Problem to solve ->
Having read the listing below, repeat it exactly.

Given information ->
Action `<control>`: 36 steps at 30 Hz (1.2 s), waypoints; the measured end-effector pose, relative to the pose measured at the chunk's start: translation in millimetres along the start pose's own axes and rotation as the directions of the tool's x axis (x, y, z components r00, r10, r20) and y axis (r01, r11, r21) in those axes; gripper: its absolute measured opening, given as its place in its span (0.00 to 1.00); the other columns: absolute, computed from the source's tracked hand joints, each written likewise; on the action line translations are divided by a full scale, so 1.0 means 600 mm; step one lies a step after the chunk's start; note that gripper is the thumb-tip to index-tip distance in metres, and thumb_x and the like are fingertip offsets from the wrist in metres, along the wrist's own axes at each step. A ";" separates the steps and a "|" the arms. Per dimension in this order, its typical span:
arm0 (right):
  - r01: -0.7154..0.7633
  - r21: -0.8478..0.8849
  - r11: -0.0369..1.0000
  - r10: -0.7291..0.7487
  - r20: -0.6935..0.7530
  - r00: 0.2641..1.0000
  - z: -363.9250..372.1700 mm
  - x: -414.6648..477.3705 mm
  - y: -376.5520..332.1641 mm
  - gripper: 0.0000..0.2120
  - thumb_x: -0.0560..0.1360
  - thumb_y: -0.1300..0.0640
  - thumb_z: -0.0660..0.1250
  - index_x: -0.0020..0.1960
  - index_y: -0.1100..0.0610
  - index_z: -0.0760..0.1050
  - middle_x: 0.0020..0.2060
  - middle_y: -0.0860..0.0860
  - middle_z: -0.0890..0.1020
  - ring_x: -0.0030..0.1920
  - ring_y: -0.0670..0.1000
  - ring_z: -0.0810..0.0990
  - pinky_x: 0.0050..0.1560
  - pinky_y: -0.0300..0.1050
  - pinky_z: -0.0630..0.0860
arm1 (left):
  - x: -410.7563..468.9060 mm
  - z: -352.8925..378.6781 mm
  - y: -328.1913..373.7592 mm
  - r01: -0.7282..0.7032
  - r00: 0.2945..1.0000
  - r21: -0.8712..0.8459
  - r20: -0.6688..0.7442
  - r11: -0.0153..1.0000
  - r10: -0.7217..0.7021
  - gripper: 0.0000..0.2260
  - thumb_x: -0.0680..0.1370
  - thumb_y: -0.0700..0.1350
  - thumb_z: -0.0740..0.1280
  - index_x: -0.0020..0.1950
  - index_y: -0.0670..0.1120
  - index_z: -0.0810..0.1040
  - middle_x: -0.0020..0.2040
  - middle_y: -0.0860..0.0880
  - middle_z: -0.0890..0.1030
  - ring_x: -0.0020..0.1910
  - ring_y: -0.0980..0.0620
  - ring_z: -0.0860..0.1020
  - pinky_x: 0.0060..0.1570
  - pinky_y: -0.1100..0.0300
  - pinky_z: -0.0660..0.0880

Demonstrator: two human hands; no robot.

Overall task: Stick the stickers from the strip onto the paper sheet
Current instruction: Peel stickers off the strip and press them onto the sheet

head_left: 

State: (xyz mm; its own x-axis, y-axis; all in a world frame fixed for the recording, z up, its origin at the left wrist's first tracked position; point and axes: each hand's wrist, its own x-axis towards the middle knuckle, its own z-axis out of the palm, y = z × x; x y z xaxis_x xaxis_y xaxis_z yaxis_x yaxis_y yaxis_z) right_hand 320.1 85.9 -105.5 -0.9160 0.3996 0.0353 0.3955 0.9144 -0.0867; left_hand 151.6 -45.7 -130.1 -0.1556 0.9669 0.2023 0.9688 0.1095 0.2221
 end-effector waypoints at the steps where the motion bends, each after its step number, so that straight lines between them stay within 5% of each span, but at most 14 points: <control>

Result for this exercise ->
Action `<control>`: 36 steps at 30 Hz (1.2 s), waypoints; the measured end-effector pose, relative to the pose measured at the chunk's start: translation in millimetres along the start pose's own axes and rotation as the directions of the tool's x axis (x, y, z components r00, r10, r20) and y axis (r01, r11, r21) in those axes; gripper: its absolute measured opening, given as its place in its span (0.00 to 1.00); the other columns: absolute, computed from the source's tracked hand joints, each written likewise; on the action line translations are divided by a full scale, so 1.0 means 600 mm; step one lies a step after the chunk's start; note that gripper is the thumb-tip to index-tip distance in metres, and thumb_x and the like are fingertip offsets from the wrist in metres, along the wrist's own axes at each step. A ";" separates the steps and a "|" the arms. Per dimension in this order, its typical span:
arm0 (right):
  - r01: -0.7154..0.7633
  - r21: -0.8478..0.8849
  - r11: -0.0369..1.0000
  - r10: -0.7291..0.7487
  - r20: -0.6935..0.7530
  - r00: 0.2641..1.0000
  - z: -363.9250..372.1700 mm
  - x: -414.6648..477.3705 mm
  - y: -376.5520..332.1641 mm
  - gripper: 0.0000..0.2120
  - thumb_x: -0.0560..0.1360
  - thumb_y: -0.1300..0.0640
  - thumb_z: -0.0660..0.1250
  - index_x: -0.0020..0.1960
  - index_y: -0.1100..0.0610
  - index_z: -0.0760..0.1050
  - middle_x: 0.0020..0.2060
  - middle_y: -0.0860..0.0860
  - middle_z: -0.0890..0.1020
  - ring_x: -0.0030..0.1920
  - ring_y: -0.0670..0.1000
  - ring_z: -0.0810..0.0990
  - pinky_x: 0.0050..0.1560
  - pinky_y: -0.0300..0.1050
  - pinky_z: -0.0630..0.0860
arm1 (left):
  - x: -410.7563..468.9060 mm
  - z: -352.8925..378.6781 mm
  - y: -328.1913..373.7592 mm
  - r01: -0.7282..0.7032
  - r00: 0.2945..1.0000
  - r21: -0.8712..0.8459
  - r20: -0.6688..0.7442
  - r11: -0.0153..1.0000
  - r10: -0.7217..0.7021
  - gripper: 0.0000..0.2260
  - thumb_x: -0.0680..0.1370
  - thumb_y: -0.0700..0.1350
  - thumb_z: -0.0740..0.1280
  - index_x: -0.0020..0.1950
  - index_y: -0.0670..0.1120
  - index_z: -0.0810..0.1040
  - middle_x: -0.0020..0.2040
  - middle_y: -0.0860..0.0880
  - middle_z: -0.0890..0.1030
  - ring_x: -0.0020..0.1910
  - ring_y: -0.0980..0.0620
  - ring_z: -0.0860..0.1020
  - pinky_x: 0.0060..0.1570
  - pinky_y: -0.1100..0.0300
  - pinky_z: -0.0660..0.0880

Demonstrator: two human hands; no robot.

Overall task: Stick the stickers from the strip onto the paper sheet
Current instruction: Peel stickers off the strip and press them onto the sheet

head_left: 

State: (xyz mm; its own x-axis, y-axis; all in a world frame fixed for the recording, z up, its origin at the left wrist's first tracked position; point and axes: each hand's wrist, its own x-axis towards the middle knuckle, its own z-axis out of the palm, y = z × x; x y z xaxis_x xaxis_y xaxis_z yaxis_x yaxis_y yaxis_z) right_hand 320.1 85.9 -105.5 -0.9160 0.3996 0.0353 0.3955 0.9144 -0.0867; left_hand 151.6 -45.7 -130.1 -0.1556 0.9669 0.2023 0.9688 0.1095 0.2221
 end-effector waypoints at the steps where the motion bends, each after its step number, so that straight lines between them stay within 5% of each span, but at most 14 points: <control>

With that, the answer is finished.